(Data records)

* * * * *

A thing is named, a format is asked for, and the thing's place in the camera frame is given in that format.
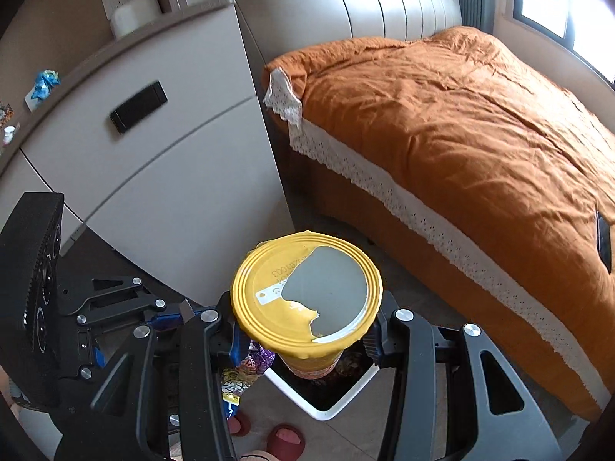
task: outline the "tufted headboard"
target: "tufted headboard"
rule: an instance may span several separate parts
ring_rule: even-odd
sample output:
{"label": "tufted headboard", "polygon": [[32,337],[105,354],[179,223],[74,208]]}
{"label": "tufted headboard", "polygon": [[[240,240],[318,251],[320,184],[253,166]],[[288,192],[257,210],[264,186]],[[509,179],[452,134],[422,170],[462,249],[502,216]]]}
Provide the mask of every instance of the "tufted headboard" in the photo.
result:
{"label": "tufted headboard", "polygon": [[353,36],[414,40],[461,24],[459,0],[236,1],[253,69],[257,58],[262,67],[283,53],[326,41]]}

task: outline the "cabinet door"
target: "cabinet door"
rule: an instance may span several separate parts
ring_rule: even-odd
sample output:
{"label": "cabinet door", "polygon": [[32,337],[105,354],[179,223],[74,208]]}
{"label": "cabinet door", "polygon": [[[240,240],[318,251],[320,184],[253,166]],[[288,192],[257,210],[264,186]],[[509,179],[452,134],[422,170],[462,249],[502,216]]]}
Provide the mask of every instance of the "cabinet door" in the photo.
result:
{"label": "cabinet door", "polygon": [[[21,150],[18,150],[0,179],[0,229],[8,220],[10,213],[24,192],[51,192],[35,169],[28,163]],[[71,210],[64,206],[62,212],[62,236],[64,246],[70,236],[81,226]]]}
{"label": "cabinet door", "polygon": [[248,251],[293,232],[258,100],[165,152],[87,225],[162,283],[215,304]]}
{"label": "cabinet door", "polygon": [[[168,102],[120,135],[109,115],[160,81]],[[123,183],[198,126],[254,96],[234,7],[153,36],[94,73],[23,145],[84,220]]]}

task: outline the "tiled floor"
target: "tiled floor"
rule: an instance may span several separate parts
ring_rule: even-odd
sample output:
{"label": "tiled floor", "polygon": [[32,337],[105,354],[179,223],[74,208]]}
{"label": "tiled floor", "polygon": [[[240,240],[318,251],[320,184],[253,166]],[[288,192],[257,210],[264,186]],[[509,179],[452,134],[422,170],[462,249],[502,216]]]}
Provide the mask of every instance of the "tiled floor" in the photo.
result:
{"label": "tiled floor", "polygon": [[[393,292],[401,306],[420,313],[432,324],[459,328],[465,319],[437,295],[429,291],[379,247],[371,244],[353,228],[333,219],[319,216],[297,196],[288,196],[293,221],[298,231],[311,230],[336,235],[361,247],[381,271],[384,287]],[[112,275],[142,275],[144,282],[166,295],[165,286],[139,272],[134,265],[121,259],[93,233],[87,232],[62,260],[60,268],[73,271]],[[379,371],[361,393],[334,419],[319,422],[310,418],[267,378],[261,378],[242,398],[241,408],[251,417],[253,430],[236,439],[238,454],[265,446],[266,436],[273,426],[287,422],[298,426],[305,434],[307,448],[301,461],[370,461],[376,459],[386,422],[394,373]],[[562,403],[522,374],[524,381],[545,413],[557,437],[561,437],[574,419]],[[439,379],[439,417],[436,428],[434,458],[443,456],[446,435],[446,388]]]}

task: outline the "red slipper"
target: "red slipper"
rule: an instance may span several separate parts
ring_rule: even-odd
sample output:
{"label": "red slipper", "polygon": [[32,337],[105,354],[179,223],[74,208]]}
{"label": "red slipper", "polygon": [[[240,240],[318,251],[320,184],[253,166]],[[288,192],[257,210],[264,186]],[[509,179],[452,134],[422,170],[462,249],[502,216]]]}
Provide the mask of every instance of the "red slipper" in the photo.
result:
{"label": "red slipper", "polygon": [[[296,434],[299,443],[293,442],[291,438],[278,436],[281,429],[288,429]],[[267,452],[276,456],[280,461],[297,461],[306,448],[306,441],[303,434],[291,425],[278,425],[271,430],[267,437]]]}
{"label": "red slipper", "polygon": [[235,413],[235,416],[233,416],[232,418],[228,419],[227,421],[231,421],[231,420],[233,420],[233,418],[235,418],[238,421],[239,429],[235,433],[233,433],[232,429],[229,427],[229,431],[231,432],[231,436],[233,436],[233,437],[245,437],[248,433],[250,433],[250,430],[252,428],[252,425],[250,423],[250,418],[248,418],[241,411],[237,411]]}

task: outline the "snack wrapper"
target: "snack wrapper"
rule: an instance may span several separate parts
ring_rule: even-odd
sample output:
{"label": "snack wrapper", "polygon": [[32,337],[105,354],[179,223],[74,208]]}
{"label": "snack wrapper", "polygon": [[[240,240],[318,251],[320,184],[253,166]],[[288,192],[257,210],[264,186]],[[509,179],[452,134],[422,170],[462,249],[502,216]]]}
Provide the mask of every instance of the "snack wrapper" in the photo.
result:
{"label": "snack wrapper", "polygon": [[11,109],[10,104],[3,106],[0,102],[0,128],[7,126],[12,117],[13,110]]}
{"label": "snack wrapper", "polygon": [[44,101],[56,85],[60,84],[58,73],[50,69],[45,69],[39,72],[35,79],[35,89],[30,95],[32,100],[37,99],[38,102]]}
{"label": "snack wrapper", "polygon": [[275,358],[274,352],[251,340],[248,355],[241,364],[222,371],[222,398],[226,407],[226,419],[235,416],[242,394],[271,367]]}

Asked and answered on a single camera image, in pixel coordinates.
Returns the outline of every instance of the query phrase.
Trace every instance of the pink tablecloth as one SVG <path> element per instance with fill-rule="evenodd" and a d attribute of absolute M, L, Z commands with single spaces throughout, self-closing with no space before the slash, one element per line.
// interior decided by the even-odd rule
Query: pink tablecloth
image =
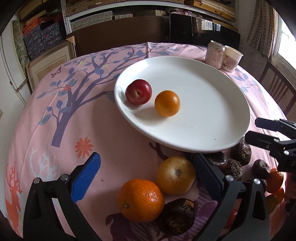
<path fill-rule="evenodd" d="M 155 56 L 202 61 L 205 53 L 205 48 L 190 45 L 145 43 L 79 57 L 49 73 L 25 107 L 8 155 L 5 202 L 13 229 L 22 236 L 25 204 L 35 177 L 56 180 L 63 173 L 71 173 L 95 151 L 101 155 L 101 168 L 78 206 L 102 240 L 191 240 L 216 207 L 216 202 L 205 189 L 197 188 L 196 182 L 185 197 L 195 201 L 197 217 L 194 226 L 183 235 L 168 237 L 159 232 L 155 223 L 136 224 L 119 213 L 116 194 L 122 184 L 134 178 L 155 181 L 156 169 L 163 159 L 182 153 L 160 146 L 128 124 L 116 107 L 113 88 L 119 74 L 136 61 Z M 285 118 L 257 80 L 241 67 L 225 74 L 249 102 L 250 130 L 286 139 L 254 125 L 256 117 Z M 256 159 L 277 166 L 267 151 L 252 147 L 252 152 L 251 163 L 244 168 L 244 180 L 251 177 L 249 167 Z M 166 197 L 166 202 L 175 198 Z M 58 203 L 54 204 L 65 231 L 71 234 Z M 285 215 L 283 205 L 271 215 L 272 235 Z"/>

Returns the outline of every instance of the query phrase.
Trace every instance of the white plate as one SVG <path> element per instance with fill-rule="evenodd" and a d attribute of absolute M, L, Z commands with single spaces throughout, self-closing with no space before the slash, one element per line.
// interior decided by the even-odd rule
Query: white plate
<path fill-rule="evenodd" d="M 136 79 L 152 87 L 142 106 L 130 104 L 125 91 Z M 156 96 L 164 90 L 180 98 L 179 112 L 160 116 Z M 114 87 L 116 104 L 139 132 L 165 146 L 187 152 L 217 152 L 236 145 L 250 125 L 249 104 L 237 85 L 215 68 L 188 58 L 161 56 L 144 59 L 125 69 Z"/>

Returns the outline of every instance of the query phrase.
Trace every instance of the metal screw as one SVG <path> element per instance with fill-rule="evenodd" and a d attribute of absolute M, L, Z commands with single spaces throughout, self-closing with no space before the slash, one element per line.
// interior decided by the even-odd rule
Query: metal screw
<path fill-rule="evenodd" d="M 40 182 L 40 178 L 38 178 L 38 177 L 35 178 L 33 182 L 34 182 L 35 184 L 39 183 L 39 182 Z"/>
<path fill-rule="evenodd" d="M 69 178 L 69 175 L 68 174 L 63 174 L 63 175 L 61 175 L 61 180 L 62 181 L 65 181 L 65 180 L 67 180 Z"/>
<path fill-rule="evenodd" d="M 260 182 L 259 179 L 255 178 L 255 179 L 254 179 L 254 183 L 257 184 L 257 185 L 259 185 L 261 182 Z"/>
<path fill-rule="evenodd" d="M 233 178 L 233 176 L 231 176 L 231 175 L 227 175 L 227 176 L 226 176 L 226 180 L 228 180 L 228 181 L 230 181 L 230 182 L 233 181 L 233 179 L 234 179 L 234 178 Z"/>

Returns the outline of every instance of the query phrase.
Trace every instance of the small orange fruit on plate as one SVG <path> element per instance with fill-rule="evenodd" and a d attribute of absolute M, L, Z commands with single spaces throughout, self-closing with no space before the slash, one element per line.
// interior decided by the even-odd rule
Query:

* * * * *

* _INSTRUCTIONS TO FOLLOW_:
Check each line above for the word "photo" and give the number of lines that have it, nothing else.

* _TASK OUTPUT_:
5